9
$\begingroup$

Question: I want to implement a decision tree with each leaf being a linear regression, does such a model exist (preferable in sklearn)?

Example case 1:

Mockup data is generated using the formula:

y = int(x) + x * 1.5

Which looks like:

enter image description here

I want to solve this using a decision tree where the final decision results in a linear formula. Something like:

  1. 0 <= x < 1 -> y = 0 + 1.5 * x
  2. 1 <= x < 2 -> y = 1 + 1.5 * x
  3. 2 <= x < 3 -> y = 2 + 1.5 * x
  4. etc.

Which I figured could best be done using a decision tree. I've done some googling and I thought the DecisionTreeRegressor from sklearn.tree could work, but that results in points being assigned a constant value in a range, as shown below: enter image description here

Code:

import matplotlib.pyplot as plt
import numpy as np
from sklearn.tree import DecisionTreeRegressor

x = np.linspace(0, 5, 100)
y = np.array([int(i) for i in x]) + x * 1.5

x_train = np.linspace(0, 5, 10)
y_train = np.array([int(i) for i in x_train]) + x_train * 1.5

clf = DecisionTreeRegressor()
clf.fit(x_train.reshape((len(x_train), 1)), y_train.reshape((len(x_train), 1)))

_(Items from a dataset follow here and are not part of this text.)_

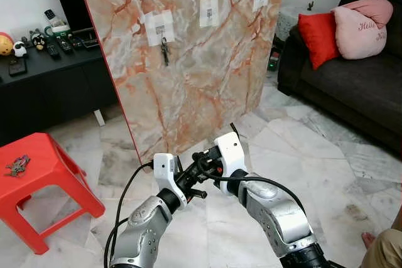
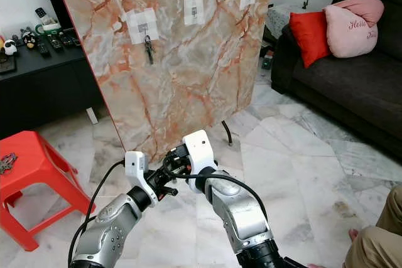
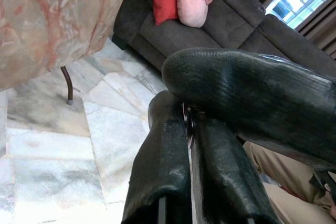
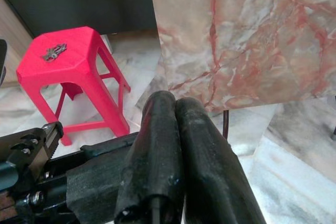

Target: Hang keys on a hook

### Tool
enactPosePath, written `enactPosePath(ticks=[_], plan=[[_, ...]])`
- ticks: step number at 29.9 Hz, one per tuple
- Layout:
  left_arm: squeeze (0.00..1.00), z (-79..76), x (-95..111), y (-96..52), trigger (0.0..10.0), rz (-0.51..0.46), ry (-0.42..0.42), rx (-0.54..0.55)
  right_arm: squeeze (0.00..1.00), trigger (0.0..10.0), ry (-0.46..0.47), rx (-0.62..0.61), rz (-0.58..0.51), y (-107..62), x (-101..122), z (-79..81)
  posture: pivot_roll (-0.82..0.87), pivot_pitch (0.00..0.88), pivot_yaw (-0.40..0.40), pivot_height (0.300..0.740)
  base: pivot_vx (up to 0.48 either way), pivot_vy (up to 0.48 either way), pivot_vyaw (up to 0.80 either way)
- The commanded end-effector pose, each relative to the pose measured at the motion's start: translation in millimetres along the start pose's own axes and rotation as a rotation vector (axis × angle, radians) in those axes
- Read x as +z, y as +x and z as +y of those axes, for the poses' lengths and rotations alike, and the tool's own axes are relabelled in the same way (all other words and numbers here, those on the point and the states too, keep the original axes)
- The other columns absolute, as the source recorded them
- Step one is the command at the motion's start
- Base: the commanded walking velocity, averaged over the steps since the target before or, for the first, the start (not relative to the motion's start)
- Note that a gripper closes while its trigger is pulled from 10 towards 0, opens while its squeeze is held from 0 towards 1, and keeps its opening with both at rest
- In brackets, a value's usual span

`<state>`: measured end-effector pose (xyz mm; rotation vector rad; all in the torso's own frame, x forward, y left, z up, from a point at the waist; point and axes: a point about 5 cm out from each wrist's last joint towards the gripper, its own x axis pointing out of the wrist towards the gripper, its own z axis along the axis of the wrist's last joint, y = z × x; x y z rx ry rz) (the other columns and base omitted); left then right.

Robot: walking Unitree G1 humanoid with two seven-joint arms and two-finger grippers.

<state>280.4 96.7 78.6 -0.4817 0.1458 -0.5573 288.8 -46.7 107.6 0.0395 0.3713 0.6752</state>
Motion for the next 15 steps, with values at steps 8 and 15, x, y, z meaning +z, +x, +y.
enactPosePath(ticks=[8, 15], plan=[[0.0, -1.3, 22.9, 1.6, 0.0, -0.103, 0.036, -0.01, 0.45, 10.0, 0.038, -0.063, 0.038, -0.9, -11.6, -9.5, -0.02, 0.0, -0.046, 0.74, 0.0, 0.0, 0.0], [0.0, -2.2, 22.5, 2.0, 0.0, -0.098, 0.045, -0.013, 1.0, 10.0, 0.07, -0.095, -0.03, -0.2, -1.4, -13.2, -0.02, 0.0, -0.045, 0.74, 0.0, 0.0, 0.0]])
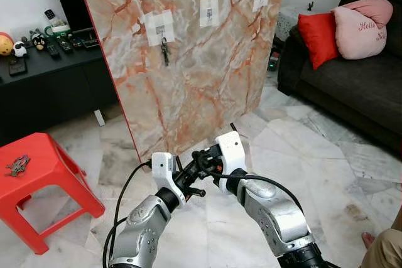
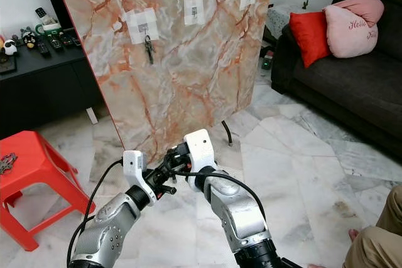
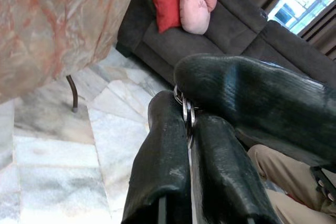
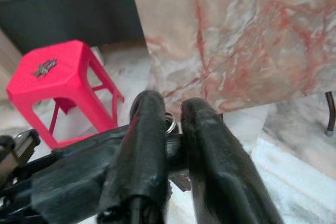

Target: Hang keys on a hook

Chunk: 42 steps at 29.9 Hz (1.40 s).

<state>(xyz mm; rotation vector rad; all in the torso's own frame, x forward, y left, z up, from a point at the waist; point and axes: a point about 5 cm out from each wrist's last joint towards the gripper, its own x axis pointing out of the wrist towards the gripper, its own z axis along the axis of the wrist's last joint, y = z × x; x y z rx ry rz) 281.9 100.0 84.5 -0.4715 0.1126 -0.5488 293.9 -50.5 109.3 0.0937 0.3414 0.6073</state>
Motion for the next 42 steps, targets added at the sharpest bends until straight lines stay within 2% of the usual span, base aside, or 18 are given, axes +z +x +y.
enactPosePath(ticks=[1, 5, 6, 11, 17, 19, 20, 24, 26, 27, 28, 29, 30, 31, 33, 35, 37, 42], plan=[[0.0, -2.4, 15.4, 3.1, 0.0, -0.066, 0.028, -0.017, 1.0, 10.0, 0.027, -0.05, -0.006, -0.5, -0.2, -9.2, -0.02, 0.0, -0.045, 0.74, 0.0, 0.0, 0.0], [0.0, -2.5, 15.1, 3.0, 0.0, -0.063, 0.034, -0.018, 1.0, 10.0, 0.035, -0.077, -0.058, -0.8, 6.6, -12.1, -0.02, 0.0, -0.045, 0.74, 0.0, 0.0, 0.0], [0.0, -2.9, 14.5, 3.0, 0.0, -0.059, 0.041, -0.02, 0.0, 10.0, 0.042, -0.102, -0.134, -2.3, 17.2, -14.6, -0.01, 0.0, -0.045, 0.74, 0.0, 0.0, 0.0], [0.0, -3.6, 13.3, 2.9, 0.0, -0.049, 0.063, -0.018, 0.0, 10.0, 0.123, -0.257, -0.358, -15.0, 47.0, -35.6, -0.02, 0.0, -0.046, 0.74, 0.0, 0.0, 0.0], [0.0, -3.1, 14.2, 2.7, 0.0, -0.052, 0.086, -0.006, 0.0, 10.0, 0.163, -0.444, -0.426, -33.6, 45.4, -66.2, -0.02, 0.0, -0.047, 0.74, 0.0, 0.0, 0.0], [0.0, -1.5, 16.6, 3.1, 0.0, -0.06, 0.11, 0.013, 0.0, 10.0, 0.167, -0.528, -0.411, -42.1, 38.2, -81.2, -0.02, 0.0, -0.05, 0.74, 0.0, 0.0, 0.0], [0.0, 1.8, 21.5, 3.7, 0.0, -0.075, 0.139, 0.036, 0.0, 10.0, 0.144, -0.638, -0.322, -51.0, 19.8, -102.3, -0.02, 0.0, -0.05, 0.74, 0.0, 0.0, 0.0], [0.0, 10.7, 30.8, 4.9, 0.0, -0.083, 0.258, 0.112, 0.0, 10.0, 0.148, -0.807, -0.135, -74.3, -30.3, -143.9, -0.02, 0.0, -0.05, 0.74, 0.0, 0.0, 0.0], [0.0, 14.4, 33.5, 5.4, 2.1, -0.081, 0.306, 0.143, 0.0, 10.0, 0.138, -0.833, -0.058, -81.5, -49.5, -152.6, -0.02, 0.0, -0.051, 0.74, 0.0, 0.0, 0.0], [0.0, 16.3, 35.0, 5.4, 8.4, -0.084, 0.318, 0.158, 0.0, 10.0, 0.14, -0.847, -0.018, -85.6, -60.8, -156.5, -0.02, 0.0, -0.054, 0.74, 0.0, 0.0, 0.0], [0.0, 18.8, 36.9, 5.4, 10.0, -0.088, 0.334, 0.18, 0.0, 10.0, 0.141, -0.871, 0.046, -91.6, -77.1, -160.4, -0.01, 0.0, -0.056, 0.74, 0.0, 0.0, 0.0], [0.0, 18.8, 36.9, 5.4, 10.0, -0.088, 0.334, 0.18, 0.0, 10.0, 0.141, -0.871, 0.046, -91.6, -77.1, -160.4, -0.01, 0.0, -0.056, 0.74, 0.0, 0.0, 0.0], [0.0, 23.1, 38.6, 4.7, 10.0, -0.089, 0.351, 0.21, 0.0, 10.0, 0.16, -0.887, 0.163, -101.5, -108.4, -161.4, -0.01, 0.0, -0.058, 0.74, 0.0, 0.0, 0.0], [0.0, 24.7, 38.5, 4.4, 10.0, -0.085, 0.364, 0.223, 0.0, 10.0, 0.16, -0.889, 0.205, -104.8, -119.0, -160.4, -0.01, 0.0, -0.058, 0.74, 0.0, 0.0, 0.0], [0.0, 25.9, 38.0, 3.9, 10.0, -0.08, 0.378, 0.23, 0.0, 10.0, 0.164, -0.886, 0.242, -107.4, -129.1, -158.1, -0.01, 0.0, -0.058, 0.74, 0.0, 0.0, 0.0], [0.0, 30.0, 36.2, 2.1, 10.0, -0.067, 0.407, 0.26, 0.0, 10.0, 0.174, -0.854, 0.353, -112.0, -158.7, -146.4, -0.01, 0.0, -0.056, 0.74, 0.0, 0.0, 0.0], [0.0, 30.9, 35.9, 1.8, 10.0, -0.065, 0.413, 0.267, 0.0, 10.0, 0.174, -0.848, 0.37, -112.8, -163.7, -144.1, -0.01, 0.0, -0.056, 0.74, 0.0, 0.0, 0.0], [0.0, 45.8, 35.8, -3.1, 10.0, -0.026, 0.502, 0.373, 0.0, 10.0, 0.199, -0.775, 0.568, -123.1, -207.3, -117.0, 0.0, 0.0, -0.054, 0.74, 0.0, 0.0, 0.0]])
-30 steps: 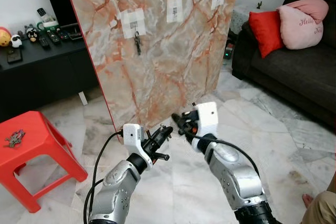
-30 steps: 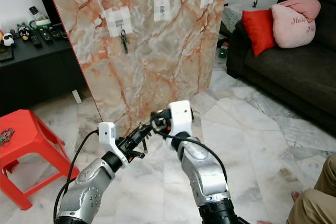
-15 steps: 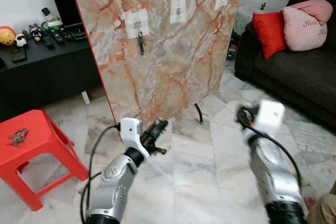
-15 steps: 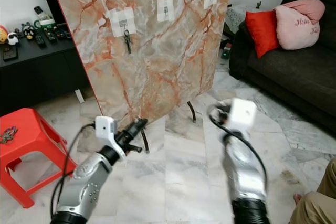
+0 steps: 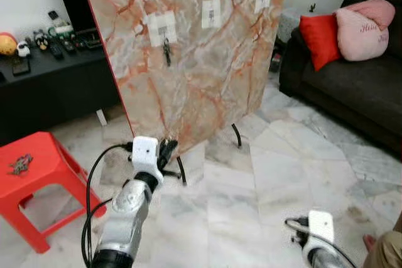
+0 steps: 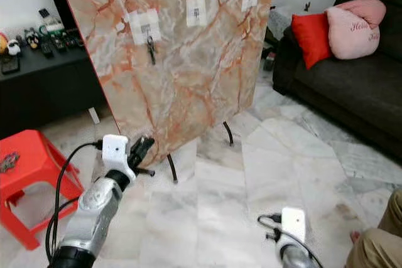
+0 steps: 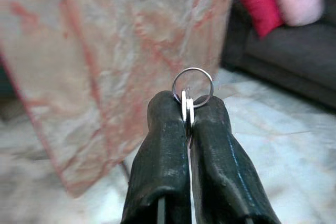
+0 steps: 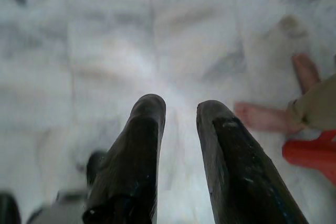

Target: Hang keys on a hook

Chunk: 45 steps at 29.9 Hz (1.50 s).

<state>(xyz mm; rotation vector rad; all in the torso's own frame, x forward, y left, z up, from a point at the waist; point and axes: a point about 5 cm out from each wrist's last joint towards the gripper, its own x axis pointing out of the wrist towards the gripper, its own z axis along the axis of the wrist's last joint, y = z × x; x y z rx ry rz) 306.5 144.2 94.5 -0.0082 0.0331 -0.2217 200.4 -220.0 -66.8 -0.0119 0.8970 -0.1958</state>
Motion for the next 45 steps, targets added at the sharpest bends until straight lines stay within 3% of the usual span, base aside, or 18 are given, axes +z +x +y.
enactPosePath(ticks=[1, 7, 10, 11, 13, 16, 22, 26, 29, 31, 34, 45], plan=[[0.0, 10.6, -0.5, 1.0, 10.0, 0.015, 0.073, 0.052, 0.0, 10.0, -0.042, 0.003, 0.068, -2.0, -18.5, 1.3, 0.0, 0.0, -0.052, 0.74, 0.0, 0.0, 0.0], [0.0, 27.3, -8.7, -1.4, 10.0, 0.074, 0.153, 0.116, 0.0, 10.0, -0.094, 0.019, 0.161, -6.3, -44.1, 5.5, 0.01, 0.0, -0.051, 0.74, 0.0, 0.0, 0.0], [0.0, 56.3, -31.2, -12.8, 10.0, 0.195, 0.233, 0.195, 0.0, 10.0, -0.122, 0.041, 0.194, -8.2, -52.4, 8.4, 0.01, 0.0, -0.047, 0.74, 0.0, 0.0, 0.0], [0.0, 56.3, -31.2, -12.8, 10.0, 0.195, 0.233, 0.195, 0.0, 10.0, -0.122, 0.041, 0.194, -8.2, -52.4, 8.4, 0.01, 0.0, -0.047, 0.74, 0.0, 0.0, 0.0], [0.0, 71.9, -59.0, -29.0, 10.0, 0.34, 0.268, 0.226, 0.0, 10.0, -0.128, 0.058, 0.204, -9.0, -55.9, 10.2, 0.01, 0.0, -0.042, 0.74, 0.0, 0.0, 0.0], [0.0, 79.0, -80.3, -44.8, 10.0, 0.436, 0.259, 0.255, 0.0, 10.0, -0.13, 0.061, 0.214, -10.0, -59.2, 8.7, 0.01, 0.0, -0.037, 0.74, 0.0, 0.0, 0.0], [0.0, 84.1, -122.7, -83.4, 10.0, 0.615, 0.138, 0.355, 0.0, 10.0, -0.13, 0.055, 0.234, -12.2, -65.6, -0.4, 0.01, 0.0, -0.041, 0.74, 0.0, 0.0, 0.0], [0.0, 84.2, -136.3, -98.9, 10.0, 0.67, 0.08, 0.396, 0.0, 10.0, -0.124, 0.055, 0.243, -13.5, -69.4, -2.7, 0.01, 0.0, -0.044, 0.74, 0.0, 0.0, 0.0], [0.0, 86.2, -151.0, -119.8, 10.0, 0.741, -0.016, 0.473, 0.0, 10.0, -0.121, 0.062, 0.249, -14.5, -72.4, -1.6, 0.02, 0.0, -0.05, 0.74, 0.0, 0.0, 0.0], [0.0, 85.8, -157.9, -130.4, 10.0, 0.752, -0.137, 0.547, 0.0, 10.0, -0.118, 0.069, 0.254, -14.9, -73.8, -0.1, 0.01, 0.0, -0.053, 0.74, 0.0, 0.0, 0.0], [0.0, 88.4, -167.0, -151.0, 10.0, 0.791, -0.183, 0.626, 0.0, 10.0, -0.102, 0.07, 0.249, -14.5, -72.7, 2.2, 0.0, 0.0, -0.048, 0.74, 0.0, -0.199, 0.0], [0.0, 87.9, -170.5, -157.2, 10.0, 0.809, -0.185, 0.648, 0.0, 10.0, -0.102, 0.096, 0.239, -12.7, -67.9, 9.2, 0.01, 0.0, -0.039, 0.74, 0.0, -0.384, 0.0]])
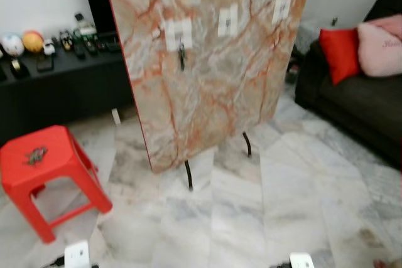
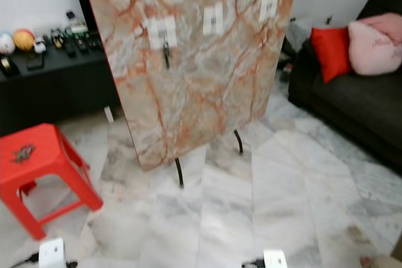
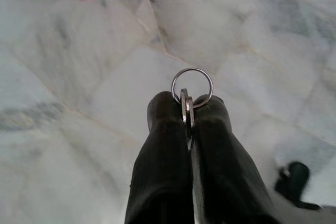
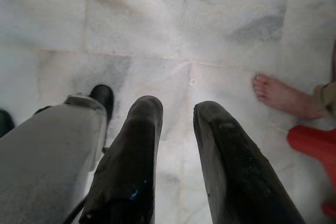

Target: Hang keys on a hook

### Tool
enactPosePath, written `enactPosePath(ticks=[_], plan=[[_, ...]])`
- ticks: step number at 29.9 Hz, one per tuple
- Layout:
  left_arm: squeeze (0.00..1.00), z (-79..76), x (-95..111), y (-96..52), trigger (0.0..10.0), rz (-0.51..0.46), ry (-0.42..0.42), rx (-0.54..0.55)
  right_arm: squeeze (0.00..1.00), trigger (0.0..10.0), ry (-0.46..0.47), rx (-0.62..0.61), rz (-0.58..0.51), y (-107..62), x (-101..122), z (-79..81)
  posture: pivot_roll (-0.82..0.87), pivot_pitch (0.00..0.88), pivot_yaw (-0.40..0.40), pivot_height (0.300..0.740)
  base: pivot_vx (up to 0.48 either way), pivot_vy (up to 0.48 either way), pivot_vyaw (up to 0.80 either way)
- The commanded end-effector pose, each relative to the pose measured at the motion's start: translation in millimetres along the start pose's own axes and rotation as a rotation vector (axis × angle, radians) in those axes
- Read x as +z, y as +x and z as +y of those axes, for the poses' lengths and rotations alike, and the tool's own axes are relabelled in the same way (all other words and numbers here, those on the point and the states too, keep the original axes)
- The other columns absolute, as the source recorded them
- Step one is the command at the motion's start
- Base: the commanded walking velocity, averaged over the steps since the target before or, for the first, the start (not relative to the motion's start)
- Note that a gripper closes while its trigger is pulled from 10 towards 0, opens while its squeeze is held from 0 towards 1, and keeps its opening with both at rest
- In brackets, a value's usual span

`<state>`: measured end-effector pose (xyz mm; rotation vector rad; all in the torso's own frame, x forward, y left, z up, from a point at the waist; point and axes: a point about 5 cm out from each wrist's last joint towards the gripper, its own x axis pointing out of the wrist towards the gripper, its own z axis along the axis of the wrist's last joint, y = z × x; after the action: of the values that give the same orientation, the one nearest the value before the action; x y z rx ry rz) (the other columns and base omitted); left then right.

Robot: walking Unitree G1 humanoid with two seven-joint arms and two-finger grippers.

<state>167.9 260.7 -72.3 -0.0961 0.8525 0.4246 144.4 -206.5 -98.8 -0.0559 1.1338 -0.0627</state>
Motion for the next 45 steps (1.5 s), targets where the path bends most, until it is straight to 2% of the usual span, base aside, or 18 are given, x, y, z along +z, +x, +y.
enactPosePath(ticks=[1, 6, 12, 17, 23, 29, 38, 39, 45], plan=[[0.0, 3.0, -0.6, -0.1, 10.0, 0.001, -0.001, 0.017, 0.0, 10.0, -0.009, 0.005, 0.017, -0.4, -5.3, 0.8, 0.0, 0.0, -0.032, 0.74, 0.0, -0.379, 0.0], [0.0, 3.9, -4.1, -0.9, 10.0, 0.011, 0.005, 0.02, 0.0, 10.0, -0.032, -0.009, 0.018, -1.8, -10.1, -7.4, 0.01, 0.0, -0.025, 0.74, 0.0, -0.376, 0.57], [0.0, 10.2, -7.3, -2.0, 10.0, 0.017, 0.006, 0.038, 0.0, 10.0, -0.009, -0.026, 0.028, -3.3, -15.1, -15.7, 0.02, 0.0, -0.033, 0.74, 0.0, -0.375, 0.49], [0.0, 4.3, -16.4, -3.9, 10.0, 0.044, 0.032, 0.013, 0.0, 10.0, 0.01, -0.019, 0.031, -5.0, -18.3, -23.7, 0.01, 0.0, -0.044, 0.74, 0.0, -0.14, 0.0], [0.0, -2.3, -21.6, -5.5, 10.0, 0.045, 0.037, -0.017, 0.0, 10.0, 0.021, -0.008, 0.016, -4.2, -13.1, -22.1, -0.02, 0.0, -0.046, 0.74, 0.0, 0.0, 0.0], [0.0, -7.7, -23.9, -5.8, 10.0, 0.057, 0.042, -0.022, 0.0, 10.0, -0.01, -0.025, 0.034, -4.6, -14.5, -25.2, -0.03, 0.0, -0.059, 0.74, 0.347, 0.0, 0.0], [0.0, -5.0, -29.6, -6.9, 10.0, 0.087, 0.047, -0.023, 0.0, 10.0, -0.024, -0.008, 0.032, -3.8, -13.8, -20.0, -0.03, 0.0, -0.052, 0.74, 0.385, 0.0, 0.44], [0.0, -4.2, -30.0, -7.0, 10.0, 0.09, 0.047, -0.022, 0.0, 10.0, 0.002, -0.007, 0.032, -3.8, -14.5, -19.3, -0.02, 0.0, -0.052, 0.74, 0.386, 0.0, 0.0], [0.0, -0.6, -32.9, -7.8, 10.0, 0.103, 0.055, -0.02, 0.0, 10.0, -0.024, 0.008, 0.032, -3.4, -13.7, -16.7, -0.01, 0.0, -0.054, 0.74, 0.387, 0.0, 0.0]])
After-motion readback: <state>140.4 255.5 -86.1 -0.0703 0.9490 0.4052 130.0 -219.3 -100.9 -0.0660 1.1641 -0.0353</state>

y_result = clf.predict(x.reshape(len(x), 1))
plt.plot(x, y, label='actual results')
plt.plot(x, y_result, label='model predicts')
plt.legend()
plt.show()

Example case 2: Instead of one input, there are two inputs: x1 and x2, output is computed by:

  1. x1 = 0 -> y = 1 * x2
  2. x1 = 1 -> y = 3 * x2 + 5
  3. x1 = 6 -> y = -1 * x2 -4
  4. else -> y = x2 * 20 - 100

enter image description here

Code:

import matplotlib.pyplot as plt
import random

def get_y(x1, x2):
    if x1 == 0:
        return x2
    if x1 == 1:
        return 3 * x2 + 5
    if x1 == 6:
        return - x2 - 4
    return x2 * 20 - 100

X_0 = [(0, random.random()) for _ in range(100)]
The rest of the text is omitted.